Open Problem: Driving the Analog Gauge
The digital display works. The original analog gauge does not yet. Attempts so far and what they told us:| Approach | Outcome | Conclusion |
| Arduino 5V pulses direct to signal terminal | No movement | 5V insufficient to trigger C1006C input stage |
| 2N2222 switching 12V pulses (emitter-follower config) | Only ~5–6V reached signal terminal | Wrong transistor topology for this load |
| 2N2222 in pull-up config (collector + pull-up resistor) | Signal stuck low / stuck high depending on wiring | Grounding and biasing issues during trial, not fully resolved |
| Direct VR sensor to gauge (mimicking stock wiring) | No movement | Pump sensor frequency/amplitude profile doesn't match the flywheel-sensor signal the gauge expects |
Key fact established along the way: a manual rapid tap of 12V directly onto the signal terminal does move the needle.

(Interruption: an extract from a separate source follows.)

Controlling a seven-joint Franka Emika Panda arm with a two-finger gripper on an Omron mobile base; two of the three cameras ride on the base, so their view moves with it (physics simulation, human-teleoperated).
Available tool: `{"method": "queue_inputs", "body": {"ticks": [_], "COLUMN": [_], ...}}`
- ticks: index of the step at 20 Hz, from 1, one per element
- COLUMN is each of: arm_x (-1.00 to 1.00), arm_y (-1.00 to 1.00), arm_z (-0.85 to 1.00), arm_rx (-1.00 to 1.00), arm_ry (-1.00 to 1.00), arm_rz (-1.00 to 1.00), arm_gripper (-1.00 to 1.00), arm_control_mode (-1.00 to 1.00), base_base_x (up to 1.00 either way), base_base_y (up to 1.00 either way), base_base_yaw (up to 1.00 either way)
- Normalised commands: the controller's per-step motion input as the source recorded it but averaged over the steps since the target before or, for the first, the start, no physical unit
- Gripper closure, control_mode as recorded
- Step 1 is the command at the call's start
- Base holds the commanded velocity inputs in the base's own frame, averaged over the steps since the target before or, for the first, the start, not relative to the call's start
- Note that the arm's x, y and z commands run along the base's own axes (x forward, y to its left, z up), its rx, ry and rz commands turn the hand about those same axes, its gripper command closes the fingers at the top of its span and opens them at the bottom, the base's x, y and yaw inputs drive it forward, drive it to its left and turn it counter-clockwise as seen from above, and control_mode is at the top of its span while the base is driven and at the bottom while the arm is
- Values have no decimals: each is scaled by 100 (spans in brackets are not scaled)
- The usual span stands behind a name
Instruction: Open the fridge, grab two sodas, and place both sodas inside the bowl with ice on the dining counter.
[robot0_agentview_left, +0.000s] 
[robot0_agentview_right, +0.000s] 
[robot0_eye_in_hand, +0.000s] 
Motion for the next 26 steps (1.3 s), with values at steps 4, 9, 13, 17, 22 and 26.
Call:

This confirms the gauge's input stage responds to a 12V-level switching signal — the remaining problem is delivering a clean, correctly-scaled switching signal automatically, and getting the transistor stage wired correctly so it isn't dragging the signal voltage down.
Current Plan
1. Rebuild the transistor output stage from first principles, using multimeter diode-test mode to positively identify base/collector/emitter on the specific 2N2222 in hand before wiring (datasheet pin order is not always reliable for sourced parts)2. Confirm a single, common ground point between Arduino, car battery negative, and the gauge ground terminal — this was found to be missing at one point and caused unstable readings
3. Run a frequency sweep test (Arduino outputs a slowly rising switching frequency to the gauge through the corrected transistor stage) to empirically find the frequency range the C1006C responds to, rather than relying on the ÷32 figure from the stock-system reference, since our sensor source is different from the stock setup
4. Use the result of the sweep to set a multiplier so the pump's natural frequency is scaled into whatever range the gauge actually responds to
5. Cross-check the gauge's reading against the already-working TM1637 digital display once movement is achieved
Parts Used So Far
| Part | Role |
| Arduino Uno | Reads sensor frequency, drives outputs |
| Arduino Screw Shield | Clean terminal connections |
| LM393 comparator module (HW-103) | Converts VR sine wave to clean digital signal |
| TM1637 4-digit display | Working digital RPM readout |
| 2N2222 NPN transistor | Intended 5V-to-12V signal level conversion for gauge (in progress) |
| 1kΩ / 10kΩ resistors | Transistor biasing |
Posting this for feedback — particularly interested in anyone with direct knowledge of the C1006C's actual input frequency range/threshold, or experience driving a Toyota OEM analog tach gauge from a non-stock sensor source.
Currently I have a digital working RPM gauge, which for me is a great step forward! I am looking for 1HDT gauge to calibrate my RPM to it (as a reference) so I have an accurate reference.